Change Your Approach To Imaging, Increase Your Profits
In a competitive market, being able to provide ERP integration is a way for imaging VARs to stand out. "The competition in the imaging market is the same guys selling the same products, and all they're doing is beating each other up," says Hogg. "Where there's less competition, VARs can claim a larger portion of the dollars spent." Hogg believes that many imaging VARs haven't moved into this potentially lucrative market because it requires a significantly different approach. "Most resellers haven't opened their eyes and asked specific questions because they are afraid to go outside their comfort zone," contends Hogg. "They are so used to just providing storage and retrieval, they don't even know what to ask."

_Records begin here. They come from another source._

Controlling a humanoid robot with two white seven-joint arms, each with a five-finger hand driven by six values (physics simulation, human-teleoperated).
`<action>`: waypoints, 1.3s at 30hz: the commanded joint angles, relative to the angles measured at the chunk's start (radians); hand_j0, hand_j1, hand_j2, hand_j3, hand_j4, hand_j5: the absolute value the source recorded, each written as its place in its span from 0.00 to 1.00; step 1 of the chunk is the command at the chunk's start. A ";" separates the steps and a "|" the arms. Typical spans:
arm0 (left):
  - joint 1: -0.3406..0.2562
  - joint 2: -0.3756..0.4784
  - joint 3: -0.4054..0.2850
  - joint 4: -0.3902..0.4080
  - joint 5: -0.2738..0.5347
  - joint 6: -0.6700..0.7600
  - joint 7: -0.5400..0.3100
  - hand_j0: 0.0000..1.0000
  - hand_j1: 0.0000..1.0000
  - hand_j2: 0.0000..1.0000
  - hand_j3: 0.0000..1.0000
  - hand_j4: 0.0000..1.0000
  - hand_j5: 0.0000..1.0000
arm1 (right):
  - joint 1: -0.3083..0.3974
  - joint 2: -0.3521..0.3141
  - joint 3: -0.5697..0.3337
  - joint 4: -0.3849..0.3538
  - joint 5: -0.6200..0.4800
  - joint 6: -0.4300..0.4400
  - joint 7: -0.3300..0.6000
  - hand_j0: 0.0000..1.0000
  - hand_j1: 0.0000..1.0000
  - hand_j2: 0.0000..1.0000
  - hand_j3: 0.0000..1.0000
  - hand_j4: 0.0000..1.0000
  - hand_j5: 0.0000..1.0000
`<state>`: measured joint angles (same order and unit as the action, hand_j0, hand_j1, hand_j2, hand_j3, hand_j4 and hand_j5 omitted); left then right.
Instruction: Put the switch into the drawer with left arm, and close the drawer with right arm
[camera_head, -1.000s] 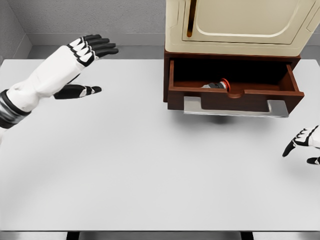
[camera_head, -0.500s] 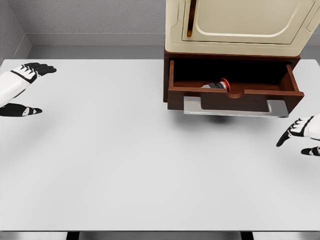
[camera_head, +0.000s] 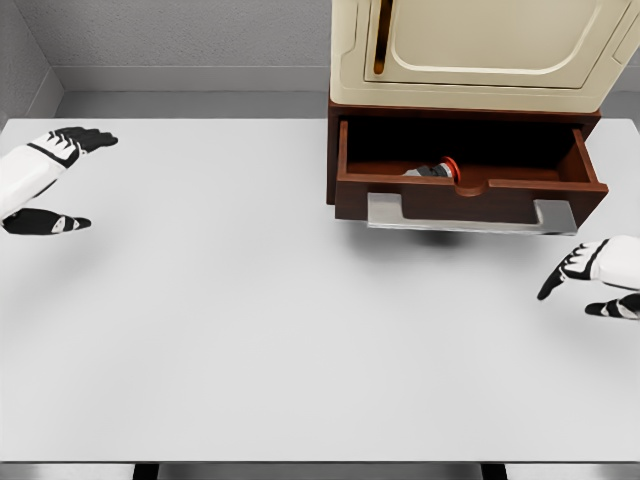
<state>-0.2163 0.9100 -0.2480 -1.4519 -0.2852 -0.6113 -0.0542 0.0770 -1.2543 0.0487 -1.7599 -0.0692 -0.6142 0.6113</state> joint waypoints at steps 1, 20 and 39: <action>0.000 0.001 -0.001 -0.001 0.006 0.000 0.000 1.00 1.00 1.00 1.00 1.00 1.00 | 0.001 0.004 0.037 0.000 -0.004 0.003 0.000 0.68 0.68 0.68 0.68 0.68 0.68; 0.002 0.001 0.001 -0.001 0.008 0.000 0.000 1.00 1.00 1.00 1.00 1.00 1.00 | -0.247 0.041 0.241 0.002 -0.009 0.003 0.000 0.71 0.71 0.71 0.71 0.71 0.71; 0.002 0.001 -0.001 -0.001 0.008 0.000 0.000 1.00 1.00 1.00 1.00 1.00 1.00 | -0.253 0.027 0.227 0.002 -0.053 0.003 0.000 0.73 0.73 0.73 0.73 0.73 0.73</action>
<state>-0.2147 0.9109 -0.2420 -1.4543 -0.2847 -0.6106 -0.0543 -0.1766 -1.2367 0.2559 -1.7339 0.0397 -0.5899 0.6252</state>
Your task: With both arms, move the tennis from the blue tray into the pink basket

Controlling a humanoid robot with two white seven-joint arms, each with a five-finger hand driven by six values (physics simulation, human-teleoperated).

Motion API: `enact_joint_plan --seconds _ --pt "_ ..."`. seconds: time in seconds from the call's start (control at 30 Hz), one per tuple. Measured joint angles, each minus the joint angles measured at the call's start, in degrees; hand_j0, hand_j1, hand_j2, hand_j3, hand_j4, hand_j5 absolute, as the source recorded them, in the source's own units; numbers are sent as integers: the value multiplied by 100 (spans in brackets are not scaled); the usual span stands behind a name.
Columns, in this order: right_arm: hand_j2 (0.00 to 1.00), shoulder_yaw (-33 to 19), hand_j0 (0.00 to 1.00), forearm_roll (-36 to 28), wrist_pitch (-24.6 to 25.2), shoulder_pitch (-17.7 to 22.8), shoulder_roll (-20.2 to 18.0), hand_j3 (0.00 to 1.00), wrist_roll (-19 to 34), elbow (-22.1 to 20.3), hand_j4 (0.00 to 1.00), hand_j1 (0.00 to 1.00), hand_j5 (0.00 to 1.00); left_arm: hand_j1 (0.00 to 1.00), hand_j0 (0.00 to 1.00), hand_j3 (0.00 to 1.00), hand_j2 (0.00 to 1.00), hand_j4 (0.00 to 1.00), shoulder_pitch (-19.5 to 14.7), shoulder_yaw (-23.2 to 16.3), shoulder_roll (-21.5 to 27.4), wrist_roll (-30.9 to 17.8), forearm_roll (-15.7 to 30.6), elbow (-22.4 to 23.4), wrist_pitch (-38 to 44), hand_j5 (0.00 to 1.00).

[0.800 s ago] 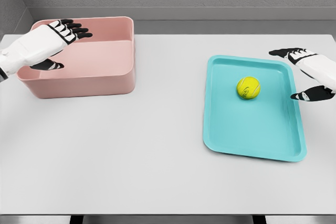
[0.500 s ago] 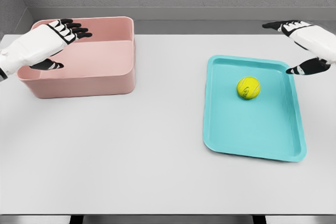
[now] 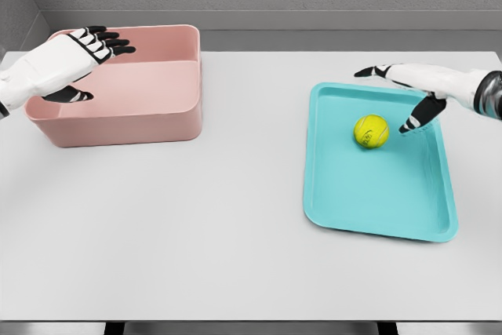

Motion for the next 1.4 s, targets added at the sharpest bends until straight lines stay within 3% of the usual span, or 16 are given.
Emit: enact_joint_plan --seconds 0.23,0.6,1.3,1.4 --pt "100 543 100 118 37 -62 330 100 53 615 100 100 100 100 100 100 100 100 9 4 0 5 6 17 0 100" --pt "100 900 100 286 51 -343 645 100 58 1380 100 100 100 100 100 100 100 100 18 4 0 1 5 13 0 100" --pt "94 1093 94 313 114 -431 804 94 58 1451 94 94 94 100 100 100 100 100 9 4 0 -2 -2 18 0 100" --pt "76 1107 76 312 119 -431 831 76 58 1469 76 76 76 100 100 100 100 100 17 4 1 -1 -1 18 0 100"
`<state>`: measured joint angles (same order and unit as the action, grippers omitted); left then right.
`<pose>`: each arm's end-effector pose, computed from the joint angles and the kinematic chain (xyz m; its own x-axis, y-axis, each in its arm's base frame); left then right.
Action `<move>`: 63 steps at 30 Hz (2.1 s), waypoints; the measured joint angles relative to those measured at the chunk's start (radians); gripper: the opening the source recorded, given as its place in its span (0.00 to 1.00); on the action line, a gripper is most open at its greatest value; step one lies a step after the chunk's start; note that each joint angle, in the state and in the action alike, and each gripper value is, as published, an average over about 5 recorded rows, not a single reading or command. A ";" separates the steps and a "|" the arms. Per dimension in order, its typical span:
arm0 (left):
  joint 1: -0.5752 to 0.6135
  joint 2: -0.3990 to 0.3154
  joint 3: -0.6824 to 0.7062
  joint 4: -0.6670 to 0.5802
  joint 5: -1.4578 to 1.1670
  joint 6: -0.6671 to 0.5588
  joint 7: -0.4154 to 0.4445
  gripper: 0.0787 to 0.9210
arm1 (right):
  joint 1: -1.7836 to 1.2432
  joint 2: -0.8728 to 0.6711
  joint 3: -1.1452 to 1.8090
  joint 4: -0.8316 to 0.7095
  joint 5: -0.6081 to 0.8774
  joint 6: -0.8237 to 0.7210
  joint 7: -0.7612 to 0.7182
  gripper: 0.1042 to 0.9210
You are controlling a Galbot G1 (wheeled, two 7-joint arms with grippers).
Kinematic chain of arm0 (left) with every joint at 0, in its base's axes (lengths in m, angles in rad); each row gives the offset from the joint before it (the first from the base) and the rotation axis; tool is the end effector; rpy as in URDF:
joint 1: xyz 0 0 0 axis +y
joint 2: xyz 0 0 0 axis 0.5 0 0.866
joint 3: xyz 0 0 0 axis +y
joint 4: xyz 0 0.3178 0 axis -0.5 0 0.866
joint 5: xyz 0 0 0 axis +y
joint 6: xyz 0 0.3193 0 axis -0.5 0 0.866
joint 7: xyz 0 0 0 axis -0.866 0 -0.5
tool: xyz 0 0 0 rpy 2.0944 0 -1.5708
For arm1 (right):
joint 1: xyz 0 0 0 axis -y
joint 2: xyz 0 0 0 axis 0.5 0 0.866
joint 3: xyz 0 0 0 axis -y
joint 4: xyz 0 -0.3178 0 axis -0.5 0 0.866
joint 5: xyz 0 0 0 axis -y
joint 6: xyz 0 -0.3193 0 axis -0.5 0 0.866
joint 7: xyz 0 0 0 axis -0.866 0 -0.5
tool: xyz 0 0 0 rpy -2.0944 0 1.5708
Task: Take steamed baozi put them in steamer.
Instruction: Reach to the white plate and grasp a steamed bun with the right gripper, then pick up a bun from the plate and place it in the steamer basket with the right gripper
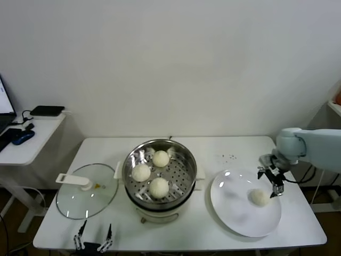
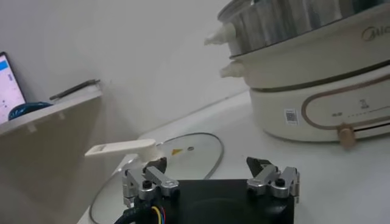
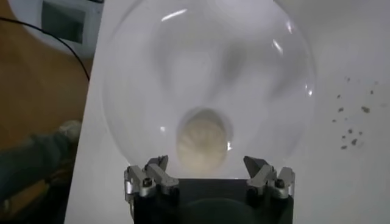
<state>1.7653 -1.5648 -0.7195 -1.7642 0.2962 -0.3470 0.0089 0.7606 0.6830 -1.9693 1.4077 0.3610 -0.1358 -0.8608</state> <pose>0.0630 0.0625 -0.3951 -0.9791 -0.0589 0.1945 0.0192 0.9261 0.3769 0.4292 -0.1666 -0.1546 -0.0411 0.0575 0.9975 -0.9780 -0.2066 -0.0283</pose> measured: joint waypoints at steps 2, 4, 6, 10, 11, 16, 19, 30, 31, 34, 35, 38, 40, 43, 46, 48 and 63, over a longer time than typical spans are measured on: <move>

If VARs look at imaging as a technology that can drive a line of business application instead of a self-contained solution, the size of potential deals increases. "Viewing imaging as a stand-alone solution cuts VARs out of larger enterprise-wide implementations," says Hogg. "Where we saw declines in typical scan, store, and retrieve applications, we grew by 65% last year even after September 11, and that's based entirely on the ERP/CRM business. I can't count the number of stand-alone solutions our resellers have replaced. Some of those involve customers with tens of thousands of SAP seats."
While some VARs may be hesitant to share a client engagement with another integrator, resellers who don't have ERP expertise may want to consider teaming up. "There's a big opportunity for imaging VARs to work with ERP VARs if they're willing to share in the bigger game," says Buchart. "It may be too much of a challenge to step up to the plate and go it alone, but if they know imaging, workflow, and e-mail integration, they can get 50% of something instead of 100% of nothing."